The mentioned framework was applied to the 13 common and relatively rare disease GWAS included in GBMI: asthma, Primary Open- Angle Glaucoma (POAG), gout, Chronic Obstructive Pulmonary Disease (COPD), Venous ThromboEmbolism (VTE), Thyroid Cancer (ThC), Abdominal Aortic Aneurysm (AAA), Heart Failure (HF), Idiopathic Pulmonary Fibrosis (IPF), stroke, uterine cancer.
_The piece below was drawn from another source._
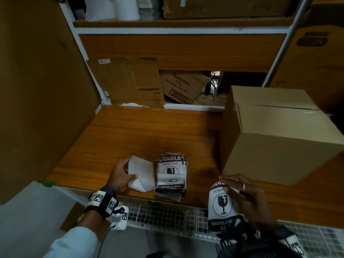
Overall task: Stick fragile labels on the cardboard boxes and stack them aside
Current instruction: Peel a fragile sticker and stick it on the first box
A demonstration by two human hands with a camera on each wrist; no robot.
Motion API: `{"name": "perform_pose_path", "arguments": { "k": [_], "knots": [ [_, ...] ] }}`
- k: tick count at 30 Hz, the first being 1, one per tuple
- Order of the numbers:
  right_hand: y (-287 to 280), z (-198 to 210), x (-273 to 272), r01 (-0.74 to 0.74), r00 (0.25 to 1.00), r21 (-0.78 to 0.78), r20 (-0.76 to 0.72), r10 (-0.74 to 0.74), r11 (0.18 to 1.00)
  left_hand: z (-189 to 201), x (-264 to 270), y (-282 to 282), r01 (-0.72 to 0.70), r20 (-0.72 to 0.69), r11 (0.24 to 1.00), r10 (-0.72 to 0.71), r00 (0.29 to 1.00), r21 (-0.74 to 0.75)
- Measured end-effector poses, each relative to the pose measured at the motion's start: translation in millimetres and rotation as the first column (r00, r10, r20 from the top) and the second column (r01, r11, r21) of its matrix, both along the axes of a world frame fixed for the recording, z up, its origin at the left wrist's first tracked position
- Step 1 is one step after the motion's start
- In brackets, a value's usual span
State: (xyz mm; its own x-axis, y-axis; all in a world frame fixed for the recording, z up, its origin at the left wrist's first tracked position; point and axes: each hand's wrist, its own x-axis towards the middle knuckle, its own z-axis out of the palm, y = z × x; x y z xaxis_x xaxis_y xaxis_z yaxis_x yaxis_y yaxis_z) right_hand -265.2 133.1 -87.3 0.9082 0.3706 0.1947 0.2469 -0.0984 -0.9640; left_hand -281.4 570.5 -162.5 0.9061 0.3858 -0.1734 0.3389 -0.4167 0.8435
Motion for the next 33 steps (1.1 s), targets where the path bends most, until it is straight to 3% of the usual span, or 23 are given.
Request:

Individual methodologies were validated by examining the overlap enrichment of prioritised results in disease-relevant medication categories. The integration of candidate drugs and compounds across methodologies resulted in a comprehensive catalogue of 266 drug/compound-disease pairs for repositioning. Using a cross-population GWAS meta- analysis, the utility of genomics-driven drug discovery identified key factors for successful drug discovery. Meta-analyses of multi-ethnic GWAS included populations with diverse genetic backgrounds and architectures. Matching genetic ancestry is critical for functional interpretation of GWAS results using omics data, including drug discovery. The differences in ancestry-matching strategies among components were determined by the availability of the corresponding omics resource requested for each analysis at the time. More public resources with diverse ancestry should be expected to accumulate.

For genomics-driven drug discovery, a large number of GWAS loci were required, particularly for the overlap enrichment analysis and negative correlation tests. Global biobank collaborations, such as GBMI, have the potential to increase the power of genetic association studies in detecting novel GWAS signals by incorporating diverse populations with large sample sizes, as well as to facilitate genomics- driven drug discovery. Notably, our framework successfully nominated drug candidates and target genes, particularly for VTE, which had the fifth-most GWAS loci among the 13 diseases. Other than the number of GWAS loci, there may be other factors that are important for the success of VTE drug discovery. Among traits with a large number of loci, VTE had the lowest polygenicity, which could help in identifying disease- relevant genes. The VTE GWAS genes were mostly concentrated in the coagulation cascade. Drugs targeting coagulation factors have been actively developed, and these drugs may be promising candidates for repositioning to coagulation disorders other than the disease for which they were originally developed.